A LABOUR MP told a Bournemouth Crown Court judge the jailing of her son for drugs offences would be "like a bereavement", it has been revealed.

As reported in the Daily Echo, Kate Osamor's son Ishmael, 29, admitted selling class As at Dorset festival Bestival in 2017.

Ms Osamor was forced to resign from her role as shadow international development secretary after she claimed to not know the details of her son's court case until after he was sentenced.

However, it later emerged that she had written a letter to Judge Stephen Climie begging for Osamor to be spared a prison sentence.

That letter, written on House of Commons-headed notepaper, has now been made public by Judge Climie after a challenge by a number of media organisations, including the Evening Standard.

Those organisations have now printed the letter in full.

In it, according to the Standard, Ms Osamor says her son is a "vital pillar" in the local community and said: "The thought of you taking my son into custody feels like a bereavement, he is such a positive force in my life".

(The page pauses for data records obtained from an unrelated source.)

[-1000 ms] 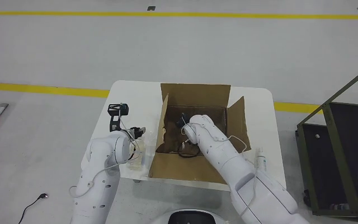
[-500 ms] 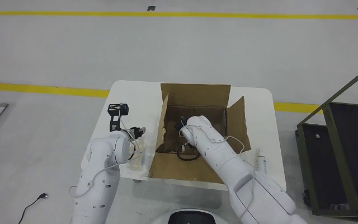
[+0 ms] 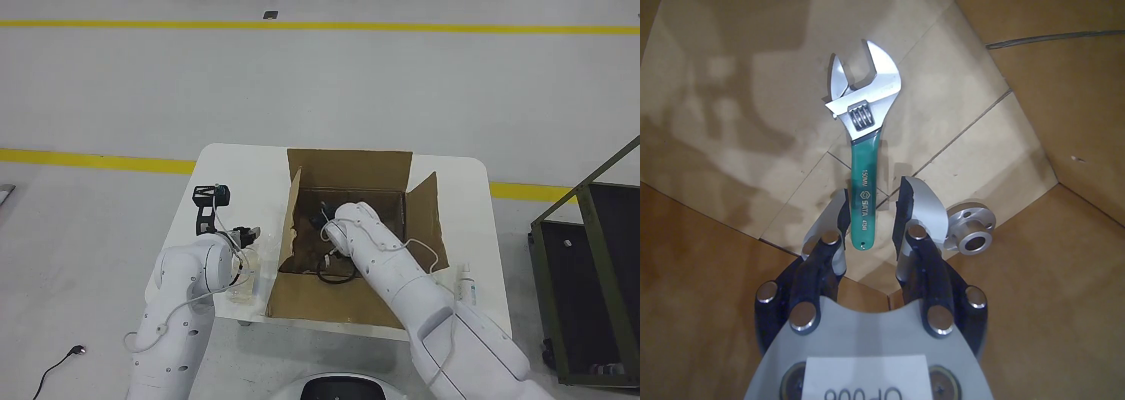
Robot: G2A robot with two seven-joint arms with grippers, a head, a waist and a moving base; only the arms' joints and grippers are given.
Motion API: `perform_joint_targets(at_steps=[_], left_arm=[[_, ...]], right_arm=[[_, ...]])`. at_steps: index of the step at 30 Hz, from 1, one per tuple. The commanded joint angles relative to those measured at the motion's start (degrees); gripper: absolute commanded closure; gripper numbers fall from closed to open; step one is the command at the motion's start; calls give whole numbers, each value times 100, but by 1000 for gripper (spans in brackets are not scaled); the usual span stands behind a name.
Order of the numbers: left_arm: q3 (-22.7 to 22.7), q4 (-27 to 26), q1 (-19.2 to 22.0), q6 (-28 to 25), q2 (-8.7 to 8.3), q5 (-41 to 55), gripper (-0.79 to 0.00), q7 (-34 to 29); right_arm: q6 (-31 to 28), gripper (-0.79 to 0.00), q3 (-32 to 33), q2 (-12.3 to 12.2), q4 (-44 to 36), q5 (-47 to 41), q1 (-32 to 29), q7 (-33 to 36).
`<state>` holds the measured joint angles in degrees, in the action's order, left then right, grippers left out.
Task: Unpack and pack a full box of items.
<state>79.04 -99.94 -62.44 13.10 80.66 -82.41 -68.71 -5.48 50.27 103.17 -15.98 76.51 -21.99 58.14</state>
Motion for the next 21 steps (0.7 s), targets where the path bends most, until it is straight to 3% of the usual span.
perform_joint_targets(at_steps=[1, 17, 21], left_arm=[[0, 0, 0, 0, 0, 0, -785, 0], [0, 0, 0, 0, 0, 0, -785, 0], [0, 0, 0, 0, 0, 0, -785, 0]], right_arm=[[-9, -296, 8, 7, 73, -34, 9, -43], [34, -262, 35, 39, 419, -197, 33, -419], [55, -215, 32, 43, 452, -214, 25, -473]])
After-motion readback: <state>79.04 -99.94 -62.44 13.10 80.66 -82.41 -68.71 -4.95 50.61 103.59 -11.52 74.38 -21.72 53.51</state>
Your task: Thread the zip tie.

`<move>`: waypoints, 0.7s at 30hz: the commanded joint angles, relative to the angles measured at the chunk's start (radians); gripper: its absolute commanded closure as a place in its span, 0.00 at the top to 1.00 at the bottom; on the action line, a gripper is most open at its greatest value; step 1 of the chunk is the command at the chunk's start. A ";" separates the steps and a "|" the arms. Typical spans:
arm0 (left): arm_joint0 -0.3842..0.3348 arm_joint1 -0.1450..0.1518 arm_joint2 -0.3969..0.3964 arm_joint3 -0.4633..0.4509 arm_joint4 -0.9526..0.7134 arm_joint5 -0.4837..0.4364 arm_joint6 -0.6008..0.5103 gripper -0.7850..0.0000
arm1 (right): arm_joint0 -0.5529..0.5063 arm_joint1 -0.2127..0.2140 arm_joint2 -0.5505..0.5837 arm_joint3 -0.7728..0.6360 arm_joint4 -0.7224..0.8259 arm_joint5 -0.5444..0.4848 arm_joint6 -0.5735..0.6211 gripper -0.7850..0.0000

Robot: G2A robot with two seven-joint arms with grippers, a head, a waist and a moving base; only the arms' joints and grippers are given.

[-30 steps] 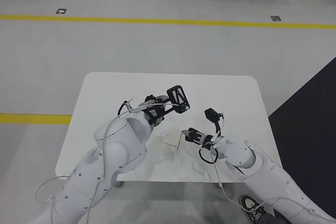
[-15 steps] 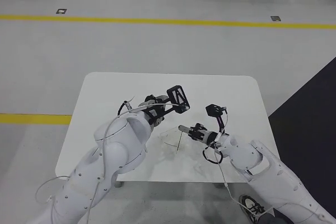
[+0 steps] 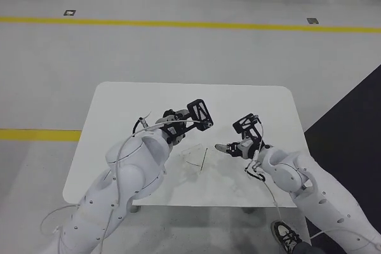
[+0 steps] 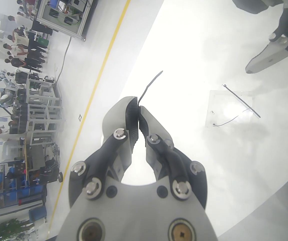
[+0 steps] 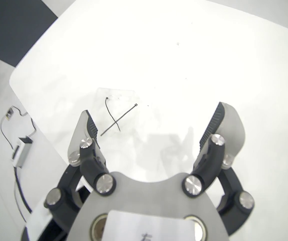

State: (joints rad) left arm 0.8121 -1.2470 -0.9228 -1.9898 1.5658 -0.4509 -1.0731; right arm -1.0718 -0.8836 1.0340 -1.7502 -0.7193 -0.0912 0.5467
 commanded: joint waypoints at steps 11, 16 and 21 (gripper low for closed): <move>0.000 0.000 0.000 0.000 0.000 0.000 0.000 0.00 | -0.003 0.005 0.030 -0.008 -0.097 -0.028 -0.028 1.00; 0.000 0.000 0.000 0.000 0.000 0.000 0.000 0.00 | 0.055 0.015 -0.043 -0.093 -0.596 -0.236 -0.066 1.00; 0.000 0.000 0.000 0.000 0.000 0.000 0.000 0.00 | 0.152 0.018 -0.071 -0.005 -0.740 -0.524 -0.070 1.00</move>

A journalist from a national newspaper visited the MP at her home to ask about her son's conviction.

She allegedly threw a bucket of water at him and called the police, accusing him of stalking her.

In a statement on Monday, she tweeted that she would "like to apologise if any of my actions or words have been misinterpreted by others in any way over recent months".

She added: "The issue concerning my son was and remains a private family matter. Nothing that my son did had impacted upon his work in my office or upon my work within the constituency.

"I am concerned and disappointed by the selective reporting of the facts which has taken place by the media, such that potential legal proceedings may follow.

"I would like to put this ordeal behind me so that I can focus upon my family and continue to serve my constituency to the very best of my ability. I do not have anything more to say at this point."

Osamor admitted four counts of possession with intent to supply cocaine, MDMA, ketamine and cannabis.

On October 19 last year he was sentenced to a two-year community order with 200 hours of unpaid work and up to 20 rehabilitation activity days, and ordered to pay £400 prosecution costs.

Prosecutors accepted Osamor was looking after the drugs for friends and was not selling them.

Following his conviction, he stood down as a Labour councillor in the London borough of Haringey.

However, Ms Osamor has faced questions as to why she continued to employ him as a member of staff in her parliamentary office in the House of Commons.